ABOUT THIS TASK: Everything in the listing below should be repeated verbatim, apart from the pictures.

MATERIAL FOR THIS TASK:

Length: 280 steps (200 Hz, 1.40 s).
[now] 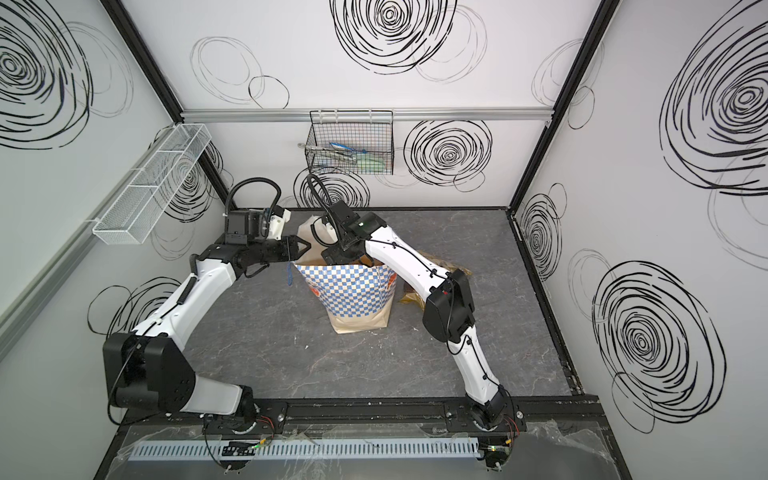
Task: Take the snacks out of the paper bag
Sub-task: 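Move the right gripper back into the bag while the left grips the rim, then grasp the yellow mango snack pack with the right gripper and lift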
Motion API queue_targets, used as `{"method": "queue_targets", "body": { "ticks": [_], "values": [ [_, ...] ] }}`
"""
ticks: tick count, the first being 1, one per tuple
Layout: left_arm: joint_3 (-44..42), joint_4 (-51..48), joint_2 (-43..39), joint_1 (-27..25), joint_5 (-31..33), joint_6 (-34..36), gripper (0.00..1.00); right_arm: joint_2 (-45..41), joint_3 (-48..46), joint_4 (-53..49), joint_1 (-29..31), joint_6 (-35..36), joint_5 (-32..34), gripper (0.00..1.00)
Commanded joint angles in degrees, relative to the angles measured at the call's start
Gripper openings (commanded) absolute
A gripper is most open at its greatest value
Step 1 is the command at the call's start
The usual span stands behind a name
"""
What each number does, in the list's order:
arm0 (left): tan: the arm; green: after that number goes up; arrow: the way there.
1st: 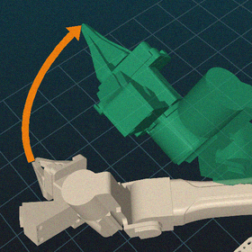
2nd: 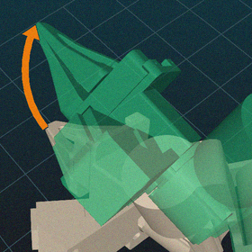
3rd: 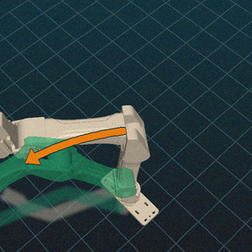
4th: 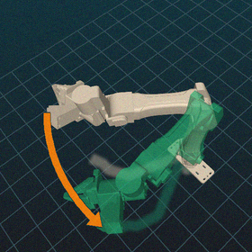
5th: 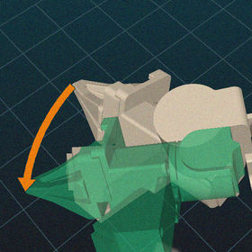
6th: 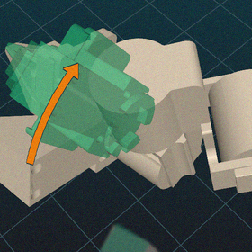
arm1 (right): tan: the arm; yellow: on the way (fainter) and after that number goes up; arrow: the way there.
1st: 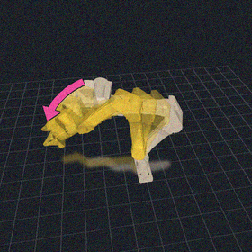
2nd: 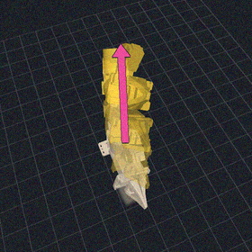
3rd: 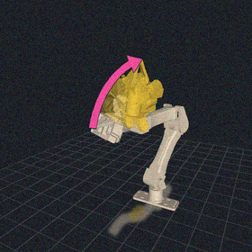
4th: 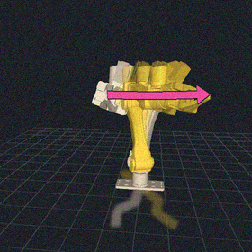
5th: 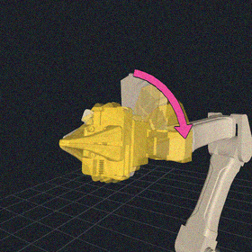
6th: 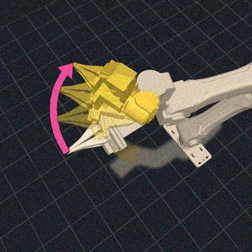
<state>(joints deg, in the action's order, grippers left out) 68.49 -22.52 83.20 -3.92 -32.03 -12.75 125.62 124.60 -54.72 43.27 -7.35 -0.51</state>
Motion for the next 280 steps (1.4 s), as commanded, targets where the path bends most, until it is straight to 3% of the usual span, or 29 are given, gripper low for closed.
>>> {"method": "queue_targets", "body": {
  "ticks": [1, 27, 48, 78, 121, 146, 186, 244, 280],
  "values": [
    [-1.7, 3.4, -0.9, -1.3, -5.1, -0.4, 0.33, -0.3, -5.2, -1.1, -0.4, -0.6, -0.2, 0.91],
    [-2.5, 5.0, -1.8, -1.8, -5.8, -1.0, 0.21, -2.2, -12.6, 4.4, -0.5, -1.5, -1.6, 0.89],
    [-3.0, 5.9, -2.3, -1.8, -6.1, -1.5, 0.19, -2.8, -15.6, 6.6, -0.6, -2.2, -1.8, 0.78],
    [-3.7, 7.5, -3.0, -1.9, -6.9, -2.3, 0.16, -4.4, -17.9, 8.7, -0.7, -2.7, -0.8, 0.57],
    [-7.0, 14.6, -4.9, -2.6, -5.5, -6.1, 0.09, -8.7, -19.5, 12.6, -1.0, -4.5, 3.3, 0.12],
    [-8.6, 20.4, -4.9, -2.7, -5.8, -8.8, 0.00, -12.5, -21.8, 16.6, -2.1, -6.3, 6.4, 0.00],
    [-1.9, 20.6, 1.7, -2.5, -6.5, -10.5, 0.00, -17.0, -24.5, 22.4, -7.4, -9.0, 4.5, 0.00],
    [-6.9, 23.8, -4.1, -3.2, -6.2, -11.3, 0.02, -19.6, -24.4, 28.4, -9.5, -5.6, -2.7, 0.00],
    [-7.8, 23.3, -5.8, -2.9, -5.3, -10.7, 0.25, -19.4, -19.8, 28.3, -9.1, -5.8, -3.8, 0.00]
  ]
}}
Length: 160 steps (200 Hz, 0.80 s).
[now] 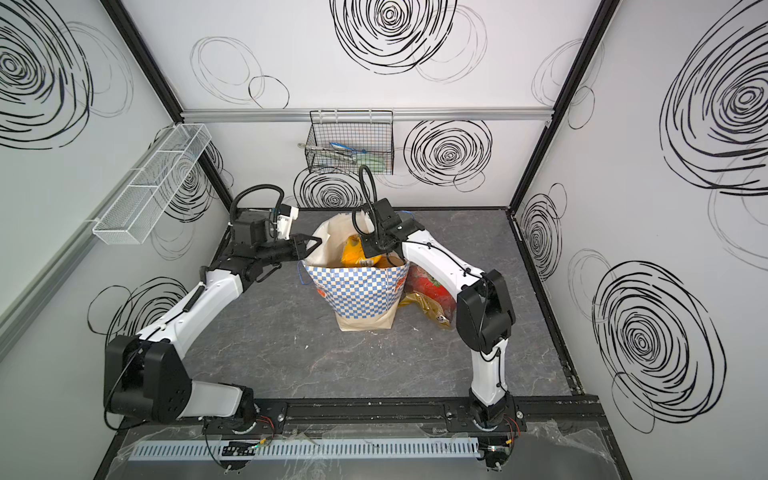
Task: Take the snacks out of the paper bag
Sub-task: 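Grasp the yellow mango snack pack with the right gripper and lift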
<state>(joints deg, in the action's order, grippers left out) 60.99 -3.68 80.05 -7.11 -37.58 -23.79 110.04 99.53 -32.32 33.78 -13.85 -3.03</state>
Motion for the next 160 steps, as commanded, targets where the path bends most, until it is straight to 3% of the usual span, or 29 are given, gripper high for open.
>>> {"method": "queue_targets", "body": {
  "ticks": [1, 23, 115, 160],
  "values": [
    [-0.4, 4.4, -2.7, 0.3, 0.2, 0.3, 0.26, -3.8, 5.4, 5.8, 0.5, 0.7, -1.3, 0.00],
    [-1.1, 4.1, -4.4, 0.4, 1.0, 0.9, 0.39, -3.5, 7.3, 5.7, 0.8, 0.9, -1.1, 0.00],
    [-2.9, 0.4, -15.1, 1.3, 9.8, 9.6, 0.73, -0.1, 16.2, 2.6, 1.9, 3.3, -0.6, 0.00],
    [-5.2, 4.7, -19.2, 1.4, 5.4, 9.7, 0.83, 0.6, 19.3, 0.6, 2.1, 4.3, 0.8, 0.00]
  ]
}}
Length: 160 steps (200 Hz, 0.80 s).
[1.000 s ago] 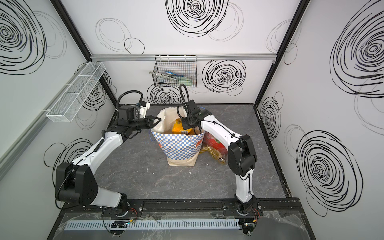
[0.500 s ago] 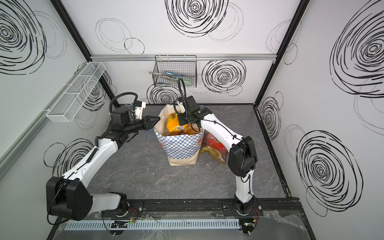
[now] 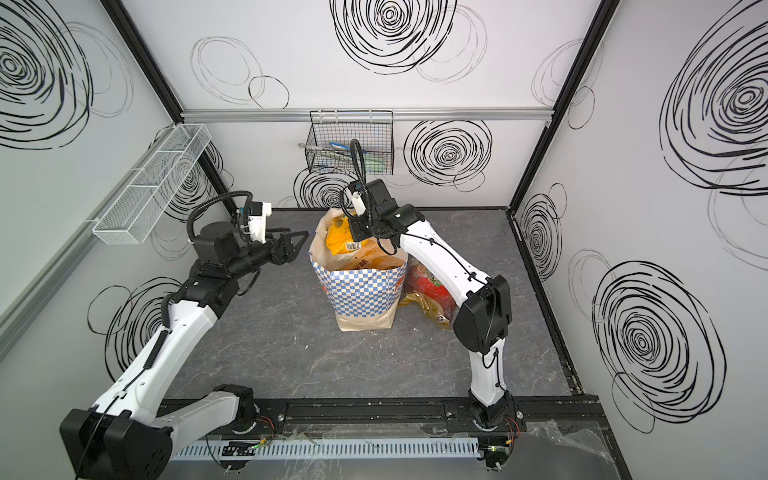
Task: Take the snacks out of the paper bag
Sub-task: 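Grasp the yellow mango snack pack with the right gripper and lift, then carry the yellow pack with the right gripper beside the paper bag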
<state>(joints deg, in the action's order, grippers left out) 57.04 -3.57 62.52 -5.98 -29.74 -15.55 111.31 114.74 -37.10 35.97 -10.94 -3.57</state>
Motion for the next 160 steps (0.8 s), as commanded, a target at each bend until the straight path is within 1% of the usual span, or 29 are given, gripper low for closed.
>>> {"method": "queue_targets", "body": {
  "ticks": [1, 47, 104, 119, 160],
  "values": [
    [-1.3, 4.7, -1.7, 0.3, -2.6, 1.5, 0.83, -0.8, 4.0, 5.3, -0.1, 1.4, 1.4, 0.00],
    [-2.6, 8.5, -4.6, 0.1, -8.9, 1.4, 0.85, -2.3, 7.8, 3.8, 1.0, 2.5, 2.6, 0.00],
    [-3.0, 9.9, -6.3, -1.6, -11.3, 1.9, 0.86, -6.7, 10.3, 5.5, 1.6, 2.2, 3.0, 0.00],
    [-3.2, 9.9, -7.0, -2.4, -12.5, 2.5, 0.84, -7.7, 11.0, 6.0, 2.0, 2.4, 3.3, 0.00],
    [-3.5, 9.9, -9.9, -5.0, -14.5, 6.0, 0.92, -11.0, 11.7, 7.9, 2.3, 2.2, 4.4, 0.00]
  ]
}}
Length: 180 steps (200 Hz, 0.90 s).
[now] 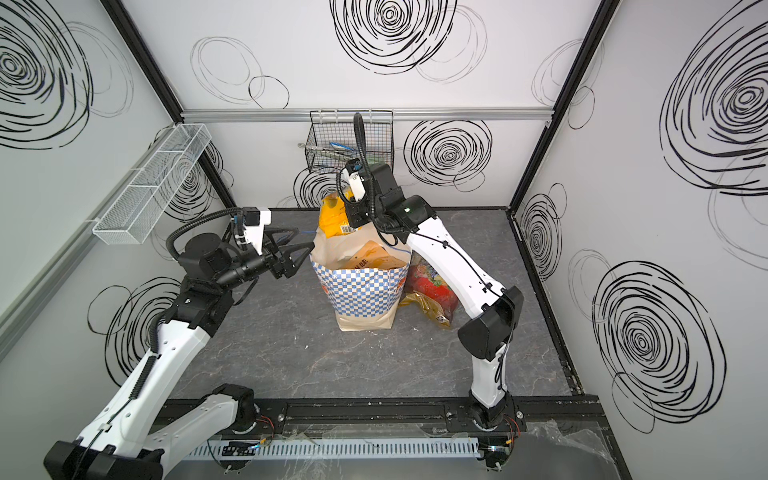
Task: Take the snacks out of the paper bag
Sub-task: 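Carry the yellow pack with the right gripper beside the paper bag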
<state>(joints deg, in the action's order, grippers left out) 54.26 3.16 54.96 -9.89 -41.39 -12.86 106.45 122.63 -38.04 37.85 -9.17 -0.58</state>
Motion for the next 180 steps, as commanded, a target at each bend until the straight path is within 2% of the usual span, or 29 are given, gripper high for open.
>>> {"method": "queue_targets", "body": {
  "ticks": [1, 64, 91, 127, 145, 180],
  "values": [
    [-0.7, 3.2, -2.4, -1.2, -2.8, 3.4, 0.92, -6.2, 3.8, 8.9, 0.4, 0.5, 1.4, 0.00],
    [-1.9, 5.0, -4.1, -4.1, -6.5, 4.9, 1.00, -12.1, 2.8, 10.7, 0.6, 1.3, 5.4, 0.00],
    [-2.9, 6.6, -5.3, -5.4, -6.9, 5.3, 0.97, -16.2, -0.2, 12.1, 0.4, 2.0, 8.0, 0.00],
    [-3.8, 7.7, -6.2, -7.0, -8.1, 6.1, 0.96, -26.2, -13.1, 17.2, -1.8, 2.3, 11.8, 0.00],
    [-4.2, 8.9, -6.4, -7.3, -8.5, 5.7, 0.96, -32.1, -21.8, 21.4, -4.6, 1.6, 12.7, 0.00],
    [-4.3, 9.1, -6.0, -9.0, -9.5, 5.7, 0.96, -40.8, -31.9, 24.0, -11.2, -0.7, 12.9, 0.00]
  ]
}}
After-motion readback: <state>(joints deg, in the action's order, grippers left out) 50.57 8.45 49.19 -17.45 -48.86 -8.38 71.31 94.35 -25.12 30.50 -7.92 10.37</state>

SOLVED EXERCISE:
Length: 280 steps (200 Hz, 1.40 s).
[now] 
Task: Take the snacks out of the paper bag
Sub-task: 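Move the right gripper back into the bag while the left grips the rim, then grasp the yellow mango snack pack with the right gripper and lift
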Motion API queue_targets, used as `{"method": "queue_targets", "body": { "ticks": [_], "values": [ [_, ...] ] }}`
"""
ticks: tick count, the first being 1, one per tuple
Layout: left_arm: joint_3 (-44..42), joint_4 (-51..48), joint_2 (-43..39), joint_1 (-27..25), joint_5 (-31..33), joint_6 (-34..36), gripper (0.00..1.00); right_arm: joint_2 (-45..41), joint_3 (-48..46), joint_4 (-53..49), joint_1 (-29..31), joint_6 (-35..36), joint_5 (-32..34), gripper (0.00..1.00)
Commanded joint angles in degrees, relative to the angles measured at the call's start
Gripper openings (commanded) absolute
A gripper is most open at its greatest value
Step 1 is the command at the call's start
The usual span stands behind a name
"""
What each number does, in the list's order:
arm0 (left): tan: the arm; green: after that number goes up; arrow: the way there.
1st: 
2nd: 
3rd: 
4th: 
5th: 
6th: 
arm1 (right): tan: the arm; yellow: on the way (fainter) and after that number goes up; arrow: the way there.
1st: 
2nd: 
3rd: 
4th: 
5th: 
6th: 
<state>(joints deg, in the action's order, grippers left out) 68.49 -22.52 83.20 -3.92 -32.03 -12.75 125.62 124.60 -54.72 43.27 -7.35 -0.51</state>
Motion for the next 280 steps (1.4 s), as commanded, targets where the path bends most, until it is straight to 3% of the usual span, or 29 are given, gripper low for closed.
>>> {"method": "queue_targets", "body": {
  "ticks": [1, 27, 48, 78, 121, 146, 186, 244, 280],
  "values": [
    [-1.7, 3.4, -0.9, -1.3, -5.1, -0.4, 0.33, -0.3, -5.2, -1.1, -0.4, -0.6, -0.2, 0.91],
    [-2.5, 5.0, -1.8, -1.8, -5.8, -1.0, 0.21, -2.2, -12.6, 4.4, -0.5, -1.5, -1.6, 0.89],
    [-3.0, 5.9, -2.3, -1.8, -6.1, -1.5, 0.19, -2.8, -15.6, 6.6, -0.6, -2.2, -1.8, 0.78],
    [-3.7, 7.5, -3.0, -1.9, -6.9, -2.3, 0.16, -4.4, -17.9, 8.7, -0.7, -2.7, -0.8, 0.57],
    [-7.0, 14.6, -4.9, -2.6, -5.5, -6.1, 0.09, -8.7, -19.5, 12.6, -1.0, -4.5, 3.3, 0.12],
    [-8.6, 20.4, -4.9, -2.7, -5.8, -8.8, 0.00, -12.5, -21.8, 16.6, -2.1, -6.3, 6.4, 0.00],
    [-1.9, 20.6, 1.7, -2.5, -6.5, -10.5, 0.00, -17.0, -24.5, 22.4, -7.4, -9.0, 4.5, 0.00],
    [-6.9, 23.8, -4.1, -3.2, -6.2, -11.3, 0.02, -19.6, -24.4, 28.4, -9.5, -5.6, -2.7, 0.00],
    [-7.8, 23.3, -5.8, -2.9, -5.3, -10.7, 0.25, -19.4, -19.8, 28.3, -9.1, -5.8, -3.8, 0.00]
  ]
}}
Length: 160 steps (200 Hz, 0.80 s).
[now] 
Task: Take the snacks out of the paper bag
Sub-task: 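Grasp the yellow mango snack pack with the right gripper and lift
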<state>(joints deg, in the action's order, grippers left out) 60.99 -3.68 80.05 -7.11 -37.58 -23.79 110.04 99.53 -32.32 33.78 -13.85 -3.03</state>
Motion for the next 160 steps, as commanded, targets where the path bends most, until it is straight to 3% of the usual span, or 29 are given, gripper high for open.
>>> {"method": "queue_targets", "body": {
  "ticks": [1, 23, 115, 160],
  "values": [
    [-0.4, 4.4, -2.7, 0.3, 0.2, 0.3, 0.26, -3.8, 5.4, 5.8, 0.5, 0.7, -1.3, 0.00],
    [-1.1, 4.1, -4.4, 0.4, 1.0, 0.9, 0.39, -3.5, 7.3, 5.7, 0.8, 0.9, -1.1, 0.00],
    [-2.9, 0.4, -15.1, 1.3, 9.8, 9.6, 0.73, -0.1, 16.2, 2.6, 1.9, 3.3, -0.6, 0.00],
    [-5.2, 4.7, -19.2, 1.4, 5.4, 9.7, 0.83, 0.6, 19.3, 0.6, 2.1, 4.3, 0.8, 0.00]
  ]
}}
Length: 160 steps (200 Hz, 0.80 s).
[1.000 s ago] 
[0.500 s ago] 
[now] 
Task: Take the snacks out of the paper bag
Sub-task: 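Grasp the yellow mango snack pack with the right gripper and lift, then carry the yellow pack with the right gripper beside the paper bag
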<state>(joints deg, in the action's order, grippers left out) 57.04 -3.57 62.52 -5.98 -29.74 -15.55 111.31 114.74 -37.10 35.97 -10.94 -3.57</state>
Motion for the next 160 steps (0.8 s), as commanded, a target at each bend until the straight path is within 1% of the usual span, or 29 are given, gripper low for closed.
>>> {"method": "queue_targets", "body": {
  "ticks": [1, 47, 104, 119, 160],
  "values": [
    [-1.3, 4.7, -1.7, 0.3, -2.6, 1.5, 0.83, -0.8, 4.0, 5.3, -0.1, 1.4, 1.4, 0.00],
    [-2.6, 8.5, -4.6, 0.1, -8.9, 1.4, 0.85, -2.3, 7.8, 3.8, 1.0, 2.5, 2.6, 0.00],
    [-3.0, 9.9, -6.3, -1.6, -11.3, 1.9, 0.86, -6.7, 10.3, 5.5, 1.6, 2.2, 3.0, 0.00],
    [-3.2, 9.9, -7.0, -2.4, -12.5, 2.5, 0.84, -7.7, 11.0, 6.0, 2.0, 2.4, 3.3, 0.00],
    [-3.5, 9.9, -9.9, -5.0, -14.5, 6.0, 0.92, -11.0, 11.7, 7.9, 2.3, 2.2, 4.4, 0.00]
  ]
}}
Length: 180 steps (200 Hz, 0.90 s).
[now] 
Task: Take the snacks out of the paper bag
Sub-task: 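Carry the yellow pack with the right gripper beside the paper bag
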<state>(joints deg, in the action's order, grippers left out) 54.26 3.16 54.96 -9.89 -41.39 -12.86 106.45 122.63 -38.04 37.85 -9.17 -0.58</state>
Motion for the next 180 steps, as commanded, a target at each bend until the straight path is within 2% of the usual span, or 29 are given, gripper high for open.
>>> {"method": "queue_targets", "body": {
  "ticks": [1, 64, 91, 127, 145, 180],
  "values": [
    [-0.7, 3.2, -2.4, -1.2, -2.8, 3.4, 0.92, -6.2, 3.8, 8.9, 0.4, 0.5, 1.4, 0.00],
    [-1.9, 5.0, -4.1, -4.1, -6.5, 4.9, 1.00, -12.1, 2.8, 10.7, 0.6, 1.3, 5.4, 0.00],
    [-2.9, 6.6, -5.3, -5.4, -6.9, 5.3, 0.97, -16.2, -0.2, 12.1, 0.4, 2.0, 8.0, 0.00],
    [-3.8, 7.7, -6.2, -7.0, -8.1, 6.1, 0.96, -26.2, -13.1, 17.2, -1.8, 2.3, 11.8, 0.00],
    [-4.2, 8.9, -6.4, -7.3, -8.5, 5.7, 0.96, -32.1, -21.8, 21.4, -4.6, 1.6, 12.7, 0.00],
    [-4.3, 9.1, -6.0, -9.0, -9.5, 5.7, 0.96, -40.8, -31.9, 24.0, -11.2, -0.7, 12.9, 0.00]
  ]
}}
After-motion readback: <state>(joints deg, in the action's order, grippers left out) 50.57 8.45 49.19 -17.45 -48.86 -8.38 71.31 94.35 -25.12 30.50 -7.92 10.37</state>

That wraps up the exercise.